If I start with the same values, and perform the same primitive operations (addition, multiplication, comparision etc.) on double-precision 64-bit IEEE 754-2008 values, will I get the same result, independent of the underlying machine?

Yes.

The IEEE 754-2008 (and IEEE 754-2019) standard precisely defines the addition, subtraction, multiplication, division, and square root operations on all floating-point values, except for distinctions between different NaN values.1 Implementations of the standard2 agree on all inputs. The same goes for three-way comparison (<, =, or >, defined on numbers, including infinities; raises exception on NaN) or four-way comparison (<, =, >, or unordered, defined on all floating-point values including NaN).

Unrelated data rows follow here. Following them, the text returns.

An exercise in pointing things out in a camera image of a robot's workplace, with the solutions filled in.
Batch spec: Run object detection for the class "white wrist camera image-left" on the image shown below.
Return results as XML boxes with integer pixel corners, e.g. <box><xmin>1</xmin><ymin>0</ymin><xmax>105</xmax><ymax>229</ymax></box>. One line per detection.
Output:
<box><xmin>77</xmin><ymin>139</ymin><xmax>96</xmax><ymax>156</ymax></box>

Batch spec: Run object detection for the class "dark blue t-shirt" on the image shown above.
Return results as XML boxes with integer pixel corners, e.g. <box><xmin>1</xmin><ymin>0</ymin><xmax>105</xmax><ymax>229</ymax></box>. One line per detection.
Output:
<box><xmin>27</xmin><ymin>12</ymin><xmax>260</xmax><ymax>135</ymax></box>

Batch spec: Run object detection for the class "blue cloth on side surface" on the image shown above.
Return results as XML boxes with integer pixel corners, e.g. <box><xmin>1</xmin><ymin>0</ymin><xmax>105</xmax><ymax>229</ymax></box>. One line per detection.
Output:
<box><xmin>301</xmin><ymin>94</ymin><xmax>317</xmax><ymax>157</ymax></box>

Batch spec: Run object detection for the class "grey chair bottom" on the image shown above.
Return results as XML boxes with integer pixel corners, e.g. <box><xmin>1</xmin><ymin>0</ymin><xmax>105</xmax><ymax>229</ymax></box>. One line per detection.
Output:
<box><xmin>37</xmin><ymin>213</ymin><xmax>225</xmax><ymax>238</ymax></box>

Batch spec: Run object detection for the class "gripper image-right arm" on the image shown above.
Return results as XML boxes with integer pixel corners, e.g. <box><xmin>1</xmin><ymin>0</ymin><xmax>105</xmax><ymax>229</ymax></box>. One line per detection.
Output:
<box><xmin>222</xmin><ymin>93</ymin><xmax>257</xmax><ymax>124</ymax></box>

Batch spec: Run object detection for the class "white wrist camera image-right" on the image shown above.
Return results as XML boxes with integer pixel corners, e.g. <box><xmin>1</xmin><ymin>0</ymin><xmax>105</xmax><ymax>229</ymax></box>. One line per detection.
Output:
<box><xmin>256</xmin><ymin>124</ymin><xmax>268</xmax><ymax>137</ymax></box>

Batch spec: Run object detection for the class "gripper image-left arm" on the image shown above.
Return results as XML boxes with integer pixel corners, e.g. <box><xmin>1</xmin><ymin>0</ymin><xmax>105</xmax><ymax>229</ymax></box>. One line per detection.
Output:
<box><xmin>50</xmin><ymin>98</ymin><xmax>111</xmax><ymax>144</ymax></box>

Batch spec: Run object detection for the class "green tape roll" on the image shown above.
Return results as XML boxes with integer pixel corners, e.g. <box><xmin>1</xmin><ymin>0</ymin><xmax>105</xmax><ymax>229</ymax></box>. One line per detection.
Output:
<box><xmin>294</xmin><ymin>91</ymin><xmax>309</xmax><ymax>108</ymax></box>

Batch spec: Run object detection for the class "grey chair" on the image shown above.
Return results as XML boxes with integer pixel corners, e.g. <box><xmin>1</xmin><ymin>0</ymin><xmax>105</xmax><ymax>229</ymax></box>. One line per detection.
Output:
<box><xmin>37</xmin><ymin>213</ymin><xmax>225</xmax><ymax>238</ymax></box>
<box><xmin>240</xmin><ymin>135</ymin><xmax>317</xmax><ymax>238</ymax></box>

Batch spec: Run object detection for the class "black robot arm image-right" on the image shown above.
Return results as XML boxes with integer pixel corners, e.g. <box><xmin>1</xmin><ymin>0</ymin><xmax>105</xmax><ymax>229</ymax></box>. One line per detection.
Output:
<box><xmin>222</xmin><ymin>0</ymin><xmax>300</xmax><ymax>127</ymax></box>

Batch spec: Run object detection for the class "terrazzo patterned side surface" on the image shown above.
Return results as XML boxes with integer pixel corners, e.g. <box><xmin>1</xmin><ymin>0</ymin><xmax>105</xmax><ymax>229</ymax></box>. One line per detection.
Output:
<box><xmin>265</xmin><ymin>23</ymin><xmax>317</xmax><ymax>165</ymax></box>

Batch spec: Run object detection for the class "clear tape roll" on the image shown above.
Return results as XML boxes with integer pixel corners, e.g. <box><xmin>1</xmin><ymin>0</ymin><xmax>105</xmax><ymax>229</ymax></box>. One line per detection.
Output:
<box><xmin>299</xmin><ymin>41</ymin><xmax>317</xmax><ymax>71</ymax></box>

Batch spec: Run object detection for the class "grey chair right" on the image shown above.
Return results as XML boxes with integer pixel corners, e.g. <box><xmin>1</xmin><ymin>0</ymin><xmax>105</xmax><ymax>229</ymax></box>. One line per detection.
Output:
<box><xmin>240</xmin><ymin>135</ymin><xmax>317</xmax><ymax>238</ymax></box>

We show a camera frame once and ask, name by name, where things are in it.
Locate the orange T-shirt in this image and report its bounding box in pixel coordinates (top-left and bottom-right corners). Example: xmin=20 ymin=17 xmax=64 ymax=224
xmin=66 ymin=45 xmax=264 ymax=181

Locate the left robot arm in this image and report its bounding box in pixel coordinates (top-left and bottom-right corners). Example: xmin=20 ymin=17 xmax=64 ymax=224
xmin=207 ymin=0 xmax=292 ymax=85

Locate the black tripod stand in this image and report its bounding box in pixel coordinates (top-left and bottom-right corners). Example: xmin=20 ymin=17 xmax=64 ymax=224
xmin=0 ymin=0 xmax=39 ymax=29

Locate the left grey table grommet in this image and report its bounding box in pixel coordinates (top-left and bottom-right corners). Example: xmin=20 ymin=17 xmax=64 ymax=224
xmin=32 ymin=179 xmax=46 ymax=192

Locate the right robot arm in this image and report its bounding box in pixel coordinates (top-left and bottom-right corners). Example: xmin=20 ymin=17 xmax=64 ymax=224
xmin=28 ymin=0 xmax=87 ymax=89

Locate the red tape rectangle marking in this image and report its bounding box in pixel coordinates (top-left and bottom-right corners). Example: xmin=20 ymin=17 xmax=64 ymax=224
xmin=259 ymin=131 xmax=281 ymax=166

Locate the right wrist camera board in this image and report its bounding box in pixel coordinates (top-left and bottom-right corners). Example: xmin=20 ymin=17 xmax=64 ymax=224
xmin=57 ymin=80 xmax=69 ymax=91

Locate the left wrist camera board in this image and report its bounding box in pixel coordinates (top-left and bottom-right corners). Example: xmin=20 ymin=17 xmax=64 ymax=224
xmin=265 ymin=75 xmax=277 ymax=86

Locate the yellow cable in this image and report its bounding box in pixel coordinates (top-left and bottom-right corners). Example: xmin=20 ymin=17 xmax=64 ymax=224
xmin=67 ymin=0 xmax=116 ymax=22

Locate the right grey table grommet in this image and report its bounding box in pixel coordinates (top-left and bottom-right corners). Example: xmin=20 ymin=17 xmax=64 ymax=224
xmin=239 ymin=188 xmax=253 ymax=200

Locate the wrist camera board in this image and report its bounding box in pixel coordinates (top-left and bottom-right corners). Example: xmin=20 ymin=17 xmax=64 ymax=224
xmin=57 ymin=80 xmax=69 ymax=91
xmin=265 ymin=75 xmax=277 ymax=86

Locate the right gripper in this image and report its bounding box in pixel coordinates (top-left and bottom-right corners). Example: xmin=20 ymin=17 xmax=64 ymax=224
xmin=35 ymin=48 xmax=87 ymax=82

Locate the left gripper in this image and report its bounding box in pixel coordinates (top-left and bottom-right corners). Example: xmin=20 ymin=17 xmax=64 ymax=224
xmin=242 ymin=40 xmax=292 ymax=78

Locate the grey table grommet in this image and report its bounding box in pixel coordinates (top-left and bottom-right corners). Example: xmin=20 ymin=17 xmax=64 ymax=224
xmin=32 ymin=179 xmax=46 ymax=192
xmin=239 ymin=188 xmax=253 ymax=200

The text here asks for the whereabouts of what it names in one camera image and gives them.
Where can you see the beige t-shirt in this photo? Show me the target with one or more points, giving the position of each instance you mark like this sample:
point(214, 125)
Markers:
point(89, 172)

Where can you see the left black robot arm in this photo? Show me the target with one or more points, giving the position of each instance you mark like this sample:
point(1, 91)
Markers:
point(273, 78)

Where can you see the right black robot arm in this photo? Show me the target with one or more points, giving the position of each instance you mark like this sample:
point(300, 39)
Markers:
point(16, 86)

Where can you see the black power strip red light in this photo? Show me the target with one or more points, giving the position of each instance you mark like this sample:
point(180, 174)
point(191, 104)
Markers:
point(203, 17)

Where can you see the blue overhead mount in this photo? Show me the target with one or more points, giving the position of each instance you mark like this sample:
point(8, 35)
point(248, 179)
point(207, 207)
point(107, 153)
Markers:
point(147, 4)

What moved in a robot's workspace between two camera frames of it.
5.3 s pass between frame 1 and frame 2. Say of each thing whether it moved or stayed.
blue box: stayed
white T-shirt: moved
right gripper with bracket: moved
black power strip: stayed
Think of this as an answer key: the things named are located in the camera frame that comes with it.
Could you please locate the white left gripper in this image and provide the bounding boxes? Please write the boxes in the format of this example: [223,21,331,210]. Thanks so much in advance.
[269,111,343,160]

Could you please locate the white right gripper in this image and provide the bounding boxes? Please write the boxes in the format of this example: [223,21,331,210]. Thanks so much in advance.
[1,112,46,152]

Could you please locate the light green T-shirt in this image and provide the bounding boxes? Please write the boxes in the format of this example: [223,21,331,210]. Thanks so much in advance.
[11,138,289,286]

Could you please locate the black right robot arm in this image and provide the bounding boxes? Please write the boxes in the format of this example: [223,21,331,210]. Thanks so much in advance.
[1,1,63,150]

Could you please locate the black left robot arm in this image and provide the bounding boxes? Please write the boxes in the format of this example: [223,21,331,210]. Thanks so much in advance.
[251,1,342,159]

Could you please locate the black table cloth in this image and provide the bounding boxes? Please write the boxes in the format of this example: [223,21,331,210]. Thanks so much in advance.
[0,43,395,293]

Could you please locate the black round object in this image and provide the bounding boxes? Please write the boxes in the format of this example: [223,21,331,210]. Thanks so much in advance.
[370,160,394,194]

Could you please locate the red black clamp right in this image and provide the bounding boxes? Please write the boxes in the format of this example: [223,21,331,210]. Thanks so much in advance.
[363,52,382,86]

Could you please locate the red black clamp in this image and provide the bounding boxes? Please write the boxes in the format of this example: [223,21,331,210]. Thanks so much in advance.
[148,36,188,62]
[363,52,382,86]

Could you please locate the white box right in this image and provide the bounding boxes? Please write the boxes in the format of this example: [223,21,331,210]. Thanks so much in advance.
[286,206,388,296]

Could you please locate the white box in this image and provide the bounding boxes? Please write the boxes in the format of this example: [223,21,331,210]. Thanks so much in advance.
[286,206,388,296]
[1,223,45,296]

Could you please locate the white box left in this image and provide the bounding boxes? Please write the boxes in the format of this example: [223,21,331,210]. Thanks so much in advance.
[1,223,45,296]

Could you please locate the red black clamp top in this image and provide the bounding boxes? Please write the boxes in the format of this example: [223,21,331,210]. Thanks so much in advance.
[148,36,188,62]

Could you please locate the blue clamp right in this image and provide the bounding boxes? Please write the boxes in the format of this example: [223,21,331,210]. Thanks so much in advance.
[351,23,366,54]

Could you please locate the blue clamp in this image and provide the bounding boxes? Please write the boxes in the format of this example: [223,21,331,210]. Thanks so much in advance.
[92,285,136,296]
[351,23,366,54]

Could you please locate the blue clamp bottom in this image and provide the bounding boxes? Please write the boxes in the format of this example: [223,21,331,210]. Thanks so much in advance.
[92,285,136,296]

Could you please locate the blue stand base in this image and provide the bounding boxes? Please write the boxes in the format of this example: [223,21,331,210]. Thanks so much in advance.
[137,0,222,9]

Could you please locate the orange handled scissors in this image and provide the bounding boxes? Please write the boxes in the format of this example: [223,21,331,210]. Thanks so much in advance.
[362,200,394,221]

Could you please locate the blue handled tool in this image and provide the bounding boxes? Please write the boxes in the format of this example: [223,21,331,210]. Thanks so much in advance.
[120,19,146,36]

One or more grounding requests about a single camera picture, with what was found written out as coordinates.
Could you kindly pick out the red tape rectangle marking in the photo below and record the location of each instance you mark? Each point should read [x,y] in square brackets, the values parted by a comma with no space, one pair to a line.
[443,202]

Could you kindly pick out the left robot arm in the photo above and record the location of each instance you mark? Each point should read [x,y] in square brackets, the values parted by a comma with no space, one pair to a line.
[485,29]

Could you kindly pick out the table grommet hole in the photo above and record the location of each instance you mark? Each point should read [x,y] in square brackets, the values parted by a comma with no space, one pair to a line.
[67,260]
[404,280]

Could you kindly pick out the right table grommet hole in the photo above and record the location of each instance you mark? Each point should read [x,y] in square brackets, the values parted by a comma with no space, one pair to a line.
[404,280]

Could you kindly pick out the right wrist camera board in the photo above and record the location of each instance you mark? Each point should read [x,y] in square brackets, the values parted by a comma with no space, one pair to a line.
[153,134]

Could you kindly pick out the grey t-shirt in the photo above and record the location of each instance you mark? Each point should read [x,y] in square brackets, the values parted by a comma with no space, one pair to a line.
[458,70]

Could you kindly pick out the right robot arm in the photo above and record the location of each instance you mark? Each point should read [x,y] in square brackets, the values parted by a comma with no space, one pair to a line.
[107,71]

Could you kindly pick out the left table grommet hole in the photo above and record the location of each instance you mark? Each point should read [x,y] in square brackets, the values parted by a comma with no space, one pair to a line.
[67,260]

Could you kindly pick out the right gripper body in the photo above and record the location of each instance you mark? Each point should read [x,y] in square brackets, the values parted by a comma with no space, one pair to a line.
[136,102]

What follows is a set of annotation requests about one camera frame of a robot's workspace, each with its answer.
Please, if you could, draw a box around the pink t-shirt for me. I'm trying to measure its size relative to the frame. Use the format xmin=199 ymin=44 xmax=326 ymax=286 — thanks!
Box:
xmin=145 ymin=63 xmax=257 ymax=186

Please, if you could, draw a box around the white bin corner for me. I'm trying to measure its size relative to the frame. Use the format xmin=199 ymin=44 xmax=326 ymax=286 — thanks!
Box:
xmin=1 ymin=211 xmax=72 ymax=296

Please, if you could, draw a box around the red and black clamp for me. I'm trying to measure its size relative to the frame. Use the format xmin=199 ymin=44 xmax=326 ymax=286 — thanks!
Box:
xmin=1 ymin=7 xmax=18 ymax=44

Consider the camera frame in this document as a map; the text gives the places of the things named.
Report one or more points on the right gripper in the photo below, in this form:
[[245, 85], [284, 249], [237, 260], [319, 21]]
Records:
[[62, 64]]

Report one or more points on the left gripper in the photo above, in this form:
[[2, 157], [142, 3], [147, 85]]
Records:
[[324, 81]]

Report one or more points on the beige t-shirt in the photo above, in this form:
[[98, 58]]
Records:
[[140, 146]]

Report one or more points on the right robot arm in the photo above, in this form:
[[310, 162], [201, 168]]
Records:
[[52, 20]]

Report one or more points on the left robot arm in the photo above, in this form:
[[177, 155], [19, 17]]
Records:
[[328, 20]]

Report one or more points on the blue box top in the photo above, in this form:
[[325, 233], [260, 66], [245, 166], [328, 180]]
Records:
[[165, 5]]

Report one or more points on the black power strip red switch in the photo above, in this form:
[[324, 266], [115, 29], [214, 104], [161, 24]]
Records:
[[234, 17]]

Not only are these five arithmetic operations precisely defined on all inputs, but for numeric inputs, they are precisely defined to be correctly rounded: the floating-point addition operation 𝑥 ⊕ 𝑦 is defined to give fl(𝑥 + 𝑦), which is the result of rounding the real number sum 𝑥 + 𝑦 according to the current rounding mode,3 which by default returns the nearest floating-point number, or, in the event of a tie, the nearest one whose least significant digit is even.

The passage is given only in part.